Treatment of cultured human preadipocytes with
ANG II resulted in an AT1 receptor-mediated increase of
expression of the mRNA for cell cycle regulatory protein
cyclin D1 (120). The role of ANG II in adipose cell maturation and growth was also supported by a study that
showed the differences in angiotensinogen mRNA and
protein content between young and adult rats (258). Angiotensinogen mRNA (protein) was approximately twofold (3-fold) higher in adipocytes of young (8 wk) rats
compared with old ones (26 wk).
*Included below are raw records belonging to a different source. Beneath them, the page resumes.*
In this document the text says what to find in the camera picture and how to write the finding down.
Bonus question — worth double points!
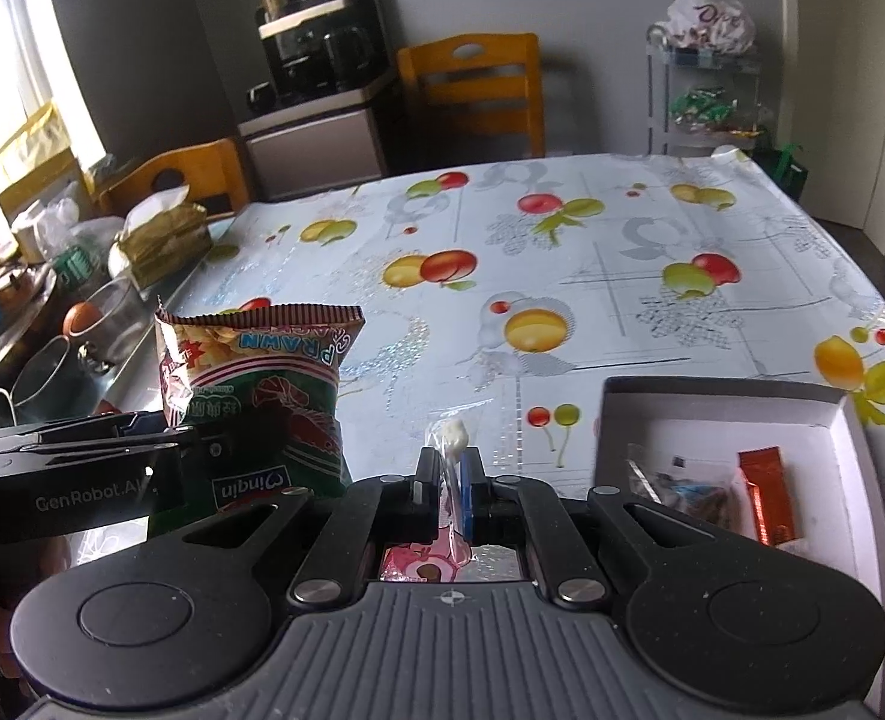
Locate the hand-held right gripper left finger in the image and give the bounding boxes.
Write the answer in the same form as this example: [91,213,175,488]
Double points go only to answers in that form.
[176,446,447,608]

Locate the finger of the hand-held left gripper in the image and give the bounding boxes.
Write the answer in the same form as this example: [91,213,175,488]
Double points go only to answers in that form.
[28,424,231,471]
[35,411,169,441]

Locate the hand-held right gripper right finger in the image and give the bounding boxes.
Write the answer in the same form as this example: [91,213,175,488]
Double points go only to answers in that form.
[458,445,722,608]

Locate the clear pink candy packet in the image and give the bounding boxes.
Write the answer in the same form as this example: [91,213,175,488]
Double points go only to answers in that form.
[378,405,522,586]

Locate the green snack bag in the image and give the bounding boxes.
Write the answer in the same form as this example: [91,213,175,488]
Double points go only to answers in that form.
[153,298,366,515]

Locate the clear packet with blue candy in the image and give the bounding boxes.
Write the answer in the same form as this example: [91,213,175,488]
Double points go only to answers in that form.
[626,446,739,533]

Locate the white cardboard box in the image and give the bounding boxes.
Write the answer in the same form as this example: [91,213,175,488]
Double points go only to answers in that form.
[594,377,885,661]

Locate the orange snack bar wrapper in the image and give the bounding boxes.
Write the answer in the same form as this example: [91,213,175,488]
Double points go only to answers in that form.
[737,448,805,547]

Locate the dark metal pot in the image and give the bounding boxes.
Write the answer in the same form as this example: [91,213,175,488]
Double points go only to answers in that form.
[11,335,98,425]

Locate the glass bowl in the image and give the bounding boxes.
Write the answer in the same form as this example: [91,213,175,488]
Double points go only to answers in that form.
[74,277,151,377]

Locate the orange fruit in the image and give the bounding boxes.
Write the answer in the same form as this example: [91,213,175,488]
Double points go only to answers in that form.
[63,301,103,336]

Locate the plastic bag with green print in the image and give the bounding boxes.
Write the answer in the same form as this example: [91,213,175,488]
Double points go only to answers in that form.
[11,199,124,292]

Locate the gold tissue pack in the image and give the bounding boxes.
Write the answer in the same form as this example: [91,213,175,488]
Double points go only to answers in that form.
[108,187,212,290]

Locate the fruit printed tablecloth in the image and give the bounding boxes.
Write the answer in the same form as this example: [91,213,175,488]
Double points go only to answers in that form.
[74,150,885,720]

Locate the wooden chair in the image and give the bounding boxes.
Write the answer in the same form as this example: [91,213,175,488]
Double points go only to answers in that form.
[397,32,544,170]
[97,139,252,222]

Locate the yellow paper bag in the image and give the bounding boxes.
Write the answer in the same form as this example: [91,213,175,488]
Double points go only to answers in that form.
[0,101,89,235]

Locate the grey cabinet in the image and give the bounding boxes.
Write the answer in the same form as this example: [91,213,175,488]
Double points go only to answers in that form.
[238,0,404,202]

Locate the window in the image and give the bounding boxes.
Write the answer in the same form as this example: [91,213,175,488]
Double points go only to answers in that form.
[0,0,107,166]

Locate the metal trolley rack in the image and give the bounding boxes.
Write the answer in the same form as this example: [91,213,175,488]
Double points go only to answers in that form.
[646,22,773,158]

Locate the pile of green wrapped candies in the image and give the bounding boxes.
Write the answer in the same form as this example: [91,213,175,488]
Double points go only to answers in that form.
[671,86,739,125]

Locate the white plastic bag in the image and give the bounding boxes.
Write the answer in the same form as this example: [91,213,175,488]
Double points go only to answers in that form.
[665,0,757,53]

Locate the dark bag with green handles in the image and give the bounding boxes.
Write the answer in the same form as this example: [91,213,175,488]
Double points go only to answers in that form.
[753,142,811,201]

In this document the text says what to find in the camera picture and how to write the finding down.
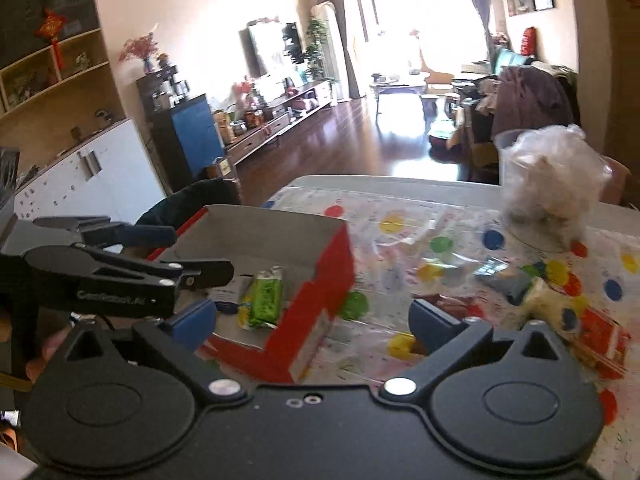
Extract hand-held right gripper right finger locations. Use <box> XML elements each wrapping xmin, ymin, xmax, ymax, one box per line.
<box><xmin>379</xmin><ymin>298</ymin><xmax>566</xmax><ymax>403</ymax></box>

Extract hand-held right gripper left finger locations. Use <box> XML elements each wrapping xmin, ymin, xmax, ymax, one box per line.
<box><xmin>64</xmin><ymin>297</ymin><xmax>246</xmax><ymax>401</ymax></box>

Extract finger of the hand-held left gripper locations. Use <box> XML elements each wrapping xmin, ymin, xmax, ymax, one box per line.
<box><xmin>75</xmin><ymin>242</ymin><xmax>236</xmax><ymax>292</ymax></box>
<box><xmin>35</xmin><ymin>216</ymin><xmax>178</xmax><ymax>252</ymax></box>

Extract white snack packet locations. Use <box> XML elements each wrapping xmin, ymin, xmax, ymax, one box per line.
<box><xmin>212</xmin><ymin>280</ymin><xmax>253</xmax><ymax>313</ymax></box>

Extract brown orange snack packet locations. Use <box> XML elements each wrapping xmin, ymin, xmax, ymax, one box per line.
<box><xmin>425</xmin><ymin>294</ymin><xmax>483</xmax><ymax>321</ymax></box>

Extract bright green snack packet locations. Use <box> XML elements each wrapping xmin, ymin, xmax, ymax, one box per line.
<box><xmin>239</xmin><ymin>266</ymin><xmax>286</xmax><ymax>331</ymax></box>

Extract blue-grey snack packet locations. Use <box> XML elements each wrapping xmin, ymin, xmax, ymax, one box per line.
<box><xmin>485</xmin><ymin>259</ymin><xmax>532</xmax><ymax>303</ymax></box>

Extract red cardboard box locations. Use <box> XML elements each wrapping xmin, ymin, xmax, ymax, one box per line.
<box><xmin>147</xmin><ymin>204</ymin><xmax>357</xmax><ymax>386</ymax></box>

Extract pale yellow snack packet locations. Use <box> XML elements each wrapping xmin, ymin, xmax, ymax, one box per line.
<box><xmin>520</xmin><ymin>276</ymin><xmax>585</xmax><ymax>343</ymax></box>

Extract red checked snack packet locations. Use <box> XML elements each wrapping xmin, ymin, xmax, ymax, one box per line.
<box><xmin>570</xmin><ymin>306</ymin><xmax>632</xmax><ymax>380</ymax></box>

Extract person's left hand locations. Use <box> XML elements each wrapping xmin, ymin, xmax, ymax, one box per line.
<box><xmin>25</xmin><ymin>331</ymin><xmax>68</xmax><ymax>383</ymax></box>

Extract wooden chair with black jacket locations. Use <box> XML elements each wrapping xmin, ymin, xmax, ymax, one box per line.
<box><xmin>135</xmin><ymin>177</ymin><xmax>241</xmax><ymax>241</ymax></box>

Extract white cabinet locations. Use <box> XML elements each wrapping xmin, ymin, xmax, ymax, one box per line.
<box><xmin>15</xmin><ymin>117</ymin><xmax>168</xmax><ymax>231</ymax></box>

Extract polka dot tablecloth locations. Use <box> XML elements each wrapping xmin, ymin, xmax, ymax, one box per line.
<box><xmin>260</xmin><ymin>185</ymin><xmax>640</xmax><ymax>480</ymax></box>

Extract dark cabinet with blue panel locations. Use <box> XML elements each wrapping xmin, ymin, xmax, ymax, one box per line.
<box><xmin>137</xmin><ymin>72</ymin><xmax>228</xmax><ymax>196</ymax></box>

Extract coffee machine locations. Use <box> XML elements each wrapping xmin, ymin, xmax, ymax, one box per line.
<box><xmin>150</xmin><ymin>67</ymin><xmax>191</xmax><ymax>111</ymax></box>

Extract red flowers in pot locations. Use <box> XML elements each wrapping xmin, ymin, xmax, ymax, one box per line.
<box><xmin>232</xmin><ymin>77</ymin><xmax>261</xmax><ymax>111</ymax></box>

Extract wooden television cabinet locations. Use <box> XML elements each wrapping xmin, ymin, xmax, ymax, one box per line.
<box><xmin>225</xmin><ymin>80</ymin><xmax>336</xmax><ymax>166</ymax></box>

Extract wooden shelf unit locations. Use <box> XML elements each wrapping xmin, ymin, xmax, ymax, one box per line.
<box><xmin>0</xmin><ymin>0</ymin><xmax>126</xmax><ymax>161</ymax></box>

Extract clear plastic container with bags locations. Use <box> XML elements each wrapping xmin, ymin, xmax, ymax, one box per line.
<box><xmin>492</xmin><ymin>125</ymin><xmax>613</xmax><ymax>251</ymax></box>

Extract pink flowers in vase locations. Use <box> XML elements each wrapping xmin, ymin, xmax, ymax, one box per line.
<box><xmin>119</xmin><ymin>32</ymin><xmax>160</xmax><ymax>73</ymax></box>

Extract television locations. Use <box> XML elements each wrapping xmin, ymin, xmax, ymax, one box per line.
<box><xmin>240</xmin><ymin>22</ymin><xmax>306</xmax><ymax>78</ymax></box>

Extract red knot ornament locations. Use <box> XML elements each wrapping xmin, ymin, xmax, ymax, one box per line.
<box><xmin>35</xmin><ymin>7</ymin><xmax>68</xmax><ymax>71</ymax></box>

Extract brown chair back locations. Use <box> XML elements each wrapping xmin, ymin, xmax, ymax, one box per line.
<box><xmin>600</xmin><ymin>155</ymin><xmax>631</xmax><ymax>206</ymax></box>

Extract coffee table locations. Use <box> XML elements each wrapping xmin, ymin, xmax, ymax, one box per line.
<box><xmin>370</xmin><ymin>72</ymin><xmax>431</xmax><ymax>111</ymax></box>

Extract grey purple clothes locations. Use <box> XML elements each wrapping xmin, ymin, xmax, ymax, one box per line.
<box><xmin>492</xmin><ymin>65</ymin><xmax>576</xmax><ymax>133</ymax></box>

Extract green potted plant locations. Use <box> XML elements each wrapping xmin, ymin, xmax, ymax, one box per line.
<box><xmin>302</xmin><ymin>17</ymin><xmax>328</xmax><ymax>81</ymax></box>

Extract white standing air conditioner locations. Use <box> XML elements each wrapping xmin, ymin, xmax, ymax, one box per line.
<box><xmin>311</xmin><ymin>2</ymin><xmax>351</xmax><ymax>101</ymax></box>

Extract brown curtain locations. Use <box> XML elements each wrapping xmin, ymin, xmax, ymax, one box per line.
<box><xmin>330</xmin><ymin>0</ymin><xmax>361</xmax><ymax>101</ymax></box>

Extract grey curtain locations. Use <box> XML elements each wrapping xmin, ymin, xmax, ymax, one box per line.
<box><xmin>460</xmin><ymin>0</ymin><xmax>496</xmax><ymax>61</ymax></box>

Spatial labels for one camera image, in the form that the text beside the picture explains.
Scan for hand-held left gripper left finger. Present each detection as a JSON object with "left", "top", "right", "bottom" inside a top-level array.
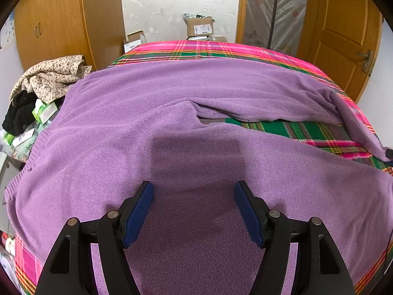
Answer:
[{"left": 35, "top": 181, "right": 154, "bottom": 295}]

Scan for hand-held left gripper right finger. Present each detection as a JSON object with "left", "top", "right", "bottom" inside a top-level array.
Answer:
[{"left": 234, "top": 181, "right": 353, "bottom": 295}]

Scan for purple sweater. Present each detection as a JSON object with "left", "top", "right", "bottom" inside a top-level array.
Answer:
[{"left": 4, "top": 58, "right": 393, "bottom": 295}]

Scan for white rose print quilt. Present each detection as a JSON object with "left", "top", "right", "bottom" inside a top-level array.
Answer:
[{"left": 0, "top": 232, "right": 17, "bottom": 280}]

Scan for cluttered white nightstand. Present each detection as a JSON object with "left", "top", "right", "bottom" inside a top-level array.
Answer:
[{"left": 0, "top": 123, "right": 40, "bottom": 203}]

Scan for green tissue pack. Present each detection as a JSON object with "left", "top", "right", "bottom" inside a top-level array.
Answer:
[{"left": 32, "top": 98, "right": 59, "bottom": 123}]

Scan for wooden door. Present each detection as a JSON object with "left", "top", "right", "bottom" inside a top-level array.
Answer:
[{"left": 302, "top": 0, "right": 384, "bottom": 104}]

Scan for black garment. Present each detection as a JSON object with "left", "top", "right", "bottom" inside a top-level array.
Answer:
[{"left": 1, "top": 92, "right": 39, "bottom": 136}]

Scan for beige floral garment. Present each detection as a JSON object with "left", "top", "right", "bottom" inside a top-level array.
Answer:
[{"left": 9, "top": 55, "right": 93, "bottom": 105}]

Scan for pink plaid bed sheet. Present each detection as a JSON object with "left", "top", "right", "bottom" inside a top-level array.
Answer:
[{"left": 14, "top": 39, "right": 393, "bottom": 295}]

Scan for grey plastic door curtain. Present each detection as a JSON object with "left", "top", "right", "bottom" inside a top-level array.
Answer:
[{"left": 244, "top": 0, "right": 308, "bottom": 57}]

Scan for white parcel bags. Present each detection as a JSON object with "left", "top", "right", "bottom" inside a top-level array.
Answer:
[{"left": 187, "top": 35, "right": 228, "bottom": 42}]

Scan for large brown cardboard box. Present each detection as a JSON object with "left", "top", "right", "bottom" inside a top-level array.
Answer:
[{"left": 183, "top": 13, "right": 215, "bottom": 38}]

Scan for wooden wardrobe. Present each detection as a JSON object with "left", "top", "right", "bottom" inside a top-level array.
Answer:
[{"left": 14, "top": 0, "right": 126, "bottom": 73}]

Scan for metal door handle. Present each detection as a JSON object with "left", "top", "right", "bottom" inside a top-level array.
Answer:
[{"left": 356, "top": 49, "right": 376, "bottom": 74}]

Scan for wooden door frame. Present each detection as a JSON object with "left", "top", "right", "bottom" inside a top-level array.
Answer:
[{"left": 235, "top": 0, "right": 249, "bottom": 44}]

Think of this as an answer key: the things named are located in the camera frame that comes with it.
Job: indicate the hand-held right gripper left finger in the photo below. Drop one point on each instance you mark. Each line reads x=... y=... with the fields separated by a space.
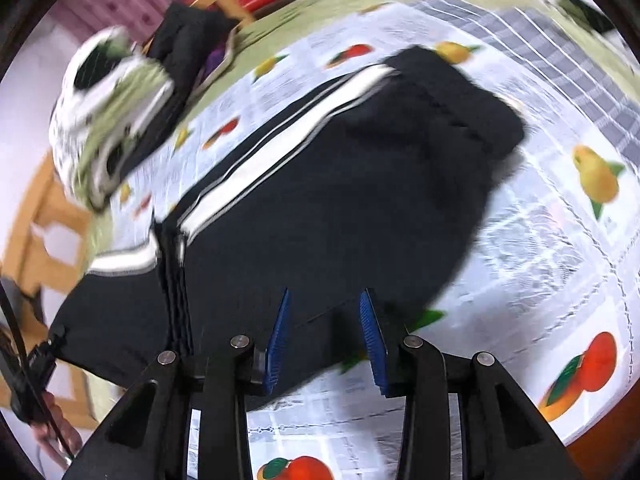
x=277 y=345

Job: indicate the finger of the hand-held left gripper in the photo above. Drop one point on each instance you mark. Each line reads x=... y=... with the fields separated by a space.
x=57 y=340

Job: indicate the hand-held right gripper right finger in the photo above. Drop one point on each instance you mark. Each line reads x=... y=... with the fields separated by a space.
x=374 y=345

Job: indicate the black pants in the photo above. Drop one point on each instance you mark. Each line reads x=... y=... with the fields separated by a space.
x=350 y=185

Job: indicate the person's left hand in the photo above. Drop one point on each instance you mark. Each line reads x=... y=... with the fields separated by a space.
x=62 y=425

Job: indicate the fruit print plastic tablecloth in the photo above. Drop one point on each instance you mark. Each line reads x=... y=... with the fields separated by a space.
x=525 y=260

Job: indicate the folded white floral quilt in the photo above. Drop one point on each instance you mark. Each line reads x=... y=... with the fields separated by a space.
x=100 y=125

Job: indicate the purple cloth item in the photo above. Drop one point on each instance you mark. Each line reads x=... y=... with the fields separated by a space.
x=216 y=60

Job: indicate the black jacket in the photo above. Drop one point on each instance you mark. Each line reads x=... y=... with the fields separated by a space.
x=190 y=35

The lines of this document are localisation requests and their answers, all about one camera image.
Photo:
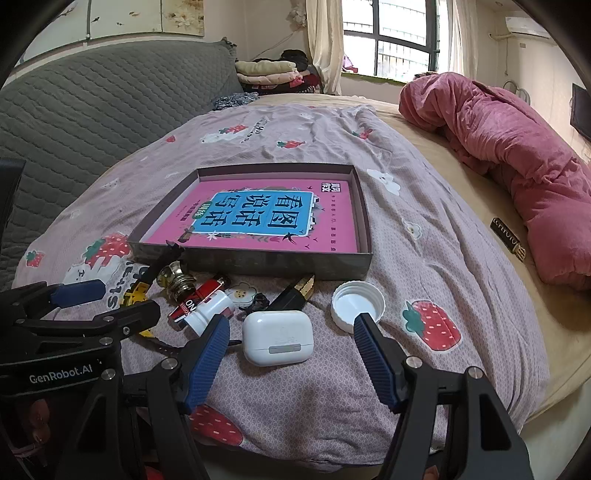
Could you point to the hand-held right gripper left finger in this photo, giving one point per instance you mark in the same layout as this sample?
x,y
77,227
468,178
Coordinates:
x,y
207,355

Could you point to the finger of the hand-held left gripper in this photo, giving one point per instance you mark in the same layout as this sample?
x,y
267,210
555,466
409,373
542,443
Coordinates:
x,y
134,316
78,291

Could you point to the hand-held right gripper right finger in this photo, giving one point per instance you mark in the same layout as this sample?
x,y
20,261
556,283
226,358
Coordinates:
x,y
376,364

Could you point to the gold metal knob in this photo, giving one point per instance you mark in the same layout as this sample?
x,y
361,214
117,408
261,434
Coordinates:
x,y
178,281

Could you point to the black yellow wrist watch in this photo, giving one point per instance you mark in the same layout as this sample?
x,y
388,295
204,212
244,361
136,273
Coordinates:
x,y
159,265

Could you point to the red lighter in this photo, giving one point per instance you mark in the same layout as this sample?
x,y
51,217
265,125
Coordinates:
x,y
203,293

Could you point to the white ribbed jar lid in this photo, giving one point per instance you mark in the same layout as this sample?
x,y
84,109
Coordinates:
x,y
355,300

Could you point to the white earbuds case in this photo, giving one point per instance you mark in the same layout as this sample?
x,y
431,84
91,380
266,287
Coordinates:
x,y
277,334

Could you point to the small black clip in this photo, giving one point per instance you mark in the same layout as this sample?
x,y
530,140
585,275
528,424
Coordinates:
x,y
258,303

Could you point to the black gold pointed case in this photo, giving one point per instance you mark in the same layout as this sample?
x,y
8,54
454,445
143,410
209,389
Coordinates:
x,y
288,297

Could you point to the grey cardboard box tray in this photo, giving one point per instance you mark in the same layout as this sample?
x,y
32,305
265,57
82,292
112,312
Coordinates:
x,y
277,265

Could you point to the person's left hand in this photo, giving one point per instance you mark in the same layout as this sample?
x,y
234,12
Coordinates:
x,y
37,417

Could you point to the pink strawberry print bedsheet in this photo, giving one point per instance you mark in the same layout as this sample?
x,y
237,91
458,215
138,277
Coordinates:
x,y
438,258

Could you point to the pink book with blue label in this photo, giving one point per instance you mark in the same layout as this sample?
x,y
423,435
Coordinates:
x,y
332,221

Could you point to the grey quilted headboard cover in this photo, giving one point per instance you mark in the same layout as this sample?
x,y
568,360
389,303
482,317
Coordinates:
x,y
92,115

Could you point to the black gold labelled bar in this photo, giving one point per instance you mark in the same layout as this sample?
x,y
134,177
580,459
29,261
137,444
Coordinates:
x,y
507,236

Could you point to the dark patterned cloth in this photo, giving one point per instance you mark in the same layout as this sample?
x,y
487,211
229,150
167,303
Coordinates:
x,y
235,100

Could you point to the pink quilt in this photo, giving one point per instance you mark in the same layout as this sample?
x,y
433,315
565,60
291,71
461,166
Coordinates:
x,y
517,138

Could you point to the stack of folded clothes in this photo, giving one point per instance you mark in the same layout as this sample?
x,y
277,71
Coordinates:
x,y
272,71

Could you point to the dark framed window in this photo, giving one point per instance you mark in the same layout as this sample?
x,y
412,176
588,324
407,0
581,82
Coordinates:
x,y
397,41

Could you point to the cream curtain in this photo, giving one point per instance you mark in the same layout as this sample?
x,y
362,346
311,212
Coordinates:
x,y
325,41
464,41

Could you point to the white air conditioner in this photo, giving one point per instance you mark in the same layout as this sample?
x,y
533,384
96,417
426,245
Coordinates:
x,y
526,25

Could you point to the floral wall painting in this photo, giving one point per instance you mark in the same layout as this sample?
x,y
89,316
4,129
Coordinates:
x,y
115,23

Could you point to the white metal rail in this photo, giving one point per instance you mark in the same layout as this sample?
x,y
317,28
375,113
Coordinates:
x,y
519,87
Interestingly, Brink et al.
(60) have found that ANG II infusion to rats caused many
systemic changes like decreasing skeletal muscle mass or
increasing left ventricular weight, but fat tissue was unchanged.
Safonova et al. (588) showed that angiotensinogen
gene expression in adipocytes is activated by fatty acid
levels in a dose-dependent manner. Jones et al. (327)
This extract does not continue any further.